The Dax project and those in Blackheath and Bermondsey cater for different levels and types of need. Appleby Blue is sheltered housing, giving residents more independence than is possible in an Alzheimer’s village. But the projects are keen to show respect for the individuality and dignity of the people who live in them, a recognition that you continue to be the person you were when you were younger. Also in this category is Bankhouse in Vauxhall, South London, run by housing association Tonic, a retirement community for LGBTQ+ people in a riverside tower designed by Foster + Partners. Here, residents are provided with not only residential units but shared facilities – art classes, a bar, a roof garden – that help create a community.

Dignity includes visibility. A curious feature of many care homes is that passers-by do not see the residents through their hermetic exteriors or abandoned gardens, as if aging is something that should be kept out of sight. In Appleby Blue the common areas are right next to a street and a bus stop, their upper floor on a level with a two-storey upper deck, with generous windows allowing for positive views in both directions. The village of Dax is more remote, but the local community has access to its auditorium and library.
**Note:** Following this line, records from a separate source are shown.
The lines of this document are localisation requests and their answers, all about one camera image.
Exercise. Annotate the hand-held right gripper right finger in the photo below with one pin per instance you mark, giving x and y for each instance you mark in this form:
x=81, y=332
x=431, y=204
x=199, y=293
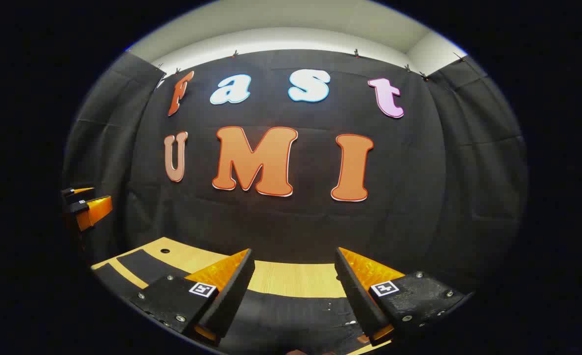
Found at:
x=355, y=296

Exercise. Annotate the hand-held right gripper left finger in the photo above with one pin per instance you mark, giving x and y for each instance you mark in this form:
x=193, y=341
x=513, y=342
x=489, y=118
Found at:
x=231, y=296

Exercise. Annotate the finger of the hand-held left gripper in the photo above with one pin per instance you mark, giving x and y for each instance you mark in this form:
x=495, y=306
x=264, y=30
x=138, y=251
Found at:
x=76, y=191
x=93, y=212

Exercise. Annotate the dark grey jeans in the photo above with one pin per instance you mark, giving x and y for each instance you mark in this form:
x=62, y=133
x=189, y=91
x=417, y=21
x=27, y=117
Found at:
x=290, y=320

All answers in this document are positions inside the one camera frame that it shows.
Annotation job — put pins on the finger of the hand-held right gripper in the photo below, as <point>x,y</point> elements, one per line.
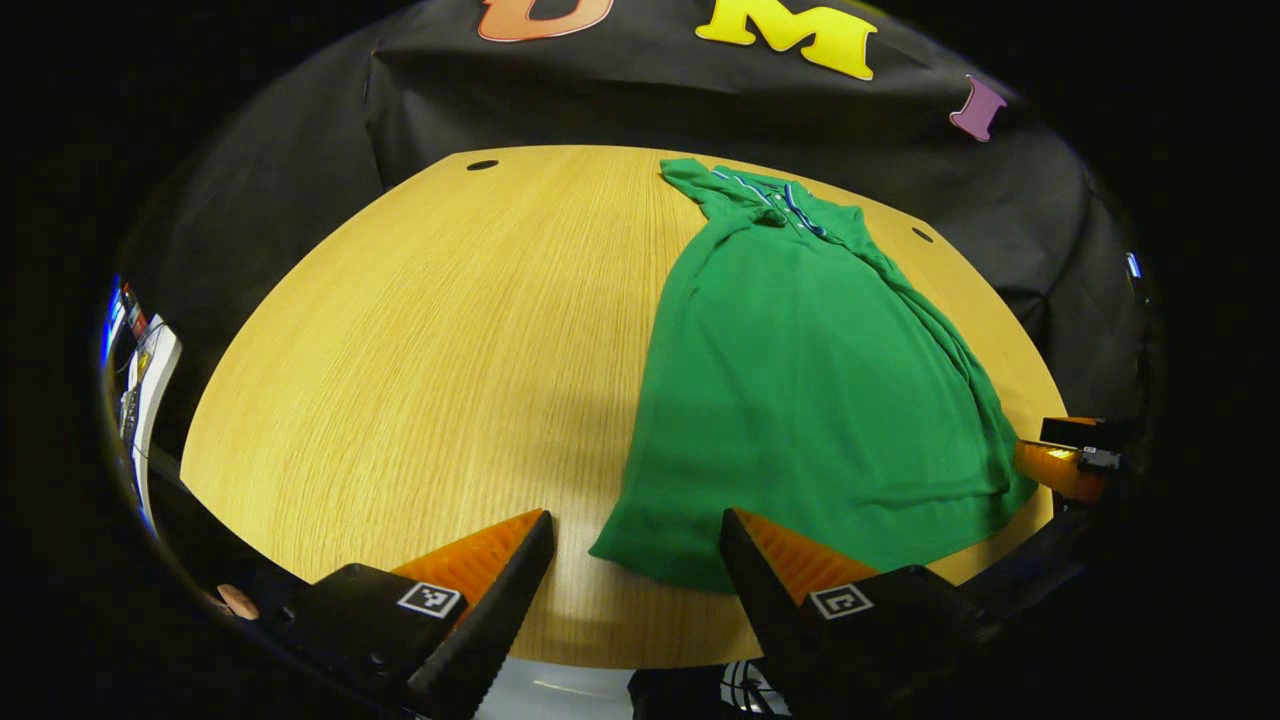
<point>1050,468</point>
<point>1075,432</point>

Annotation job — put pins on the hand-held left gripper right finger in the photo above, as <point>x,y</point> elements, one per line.
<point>765,610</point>

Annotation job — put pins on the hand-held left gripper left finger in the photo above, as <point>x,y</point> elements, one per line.
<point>495,630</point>

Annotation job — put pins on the green T-shirt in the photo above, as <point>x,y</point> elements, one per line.
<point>800,400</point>

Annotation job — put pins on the person's dark printed clothing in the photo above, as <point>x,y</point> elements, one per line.
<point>690,695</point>

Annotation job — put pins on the white side table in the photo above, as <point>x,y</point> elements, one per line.
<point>160,380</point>

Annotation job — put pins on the black backdrop cloth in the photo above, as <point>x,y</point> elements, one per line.
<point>600,95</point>

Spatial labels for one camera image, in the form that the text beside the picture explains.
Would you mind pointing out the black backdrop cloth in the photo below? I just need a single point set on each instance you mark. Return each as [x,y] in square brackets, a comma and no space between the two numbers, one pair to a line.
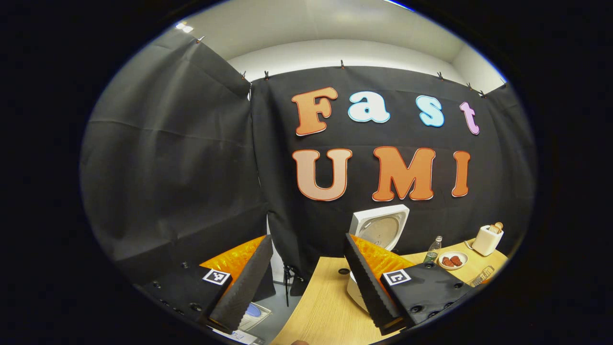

More importantly, these projects seem to work. In Dax, the townspeople seem cheerful, engaged, relaxed. I meet a couple who got together after moving there, who beg me to come back when the weather is better and the flowers are out. Charon-Burnel tells me that lower levels of anxiety create fewer “behavior issues,” making caregivers’ jobs easier. More scientifically, independent research recently found that markers for things like cognitive decline and depression were significantly better in Dax village than in other care homes.

The most obvious challenge is scale. There are around 1 million people with Alzheimer’s in France, not to mention other forms of dementia, so it would take a lot of projects like Village Landais to make an impact. But the principles of agency and respect can be exported to at least less singular situations. The alternative is not avoidable misery for the elderly but also increased spending on the health problems that come with it. Why wouldn’t any of us want happier and healthier places for people nearing the end of their lives, especially since many of us will be in our own?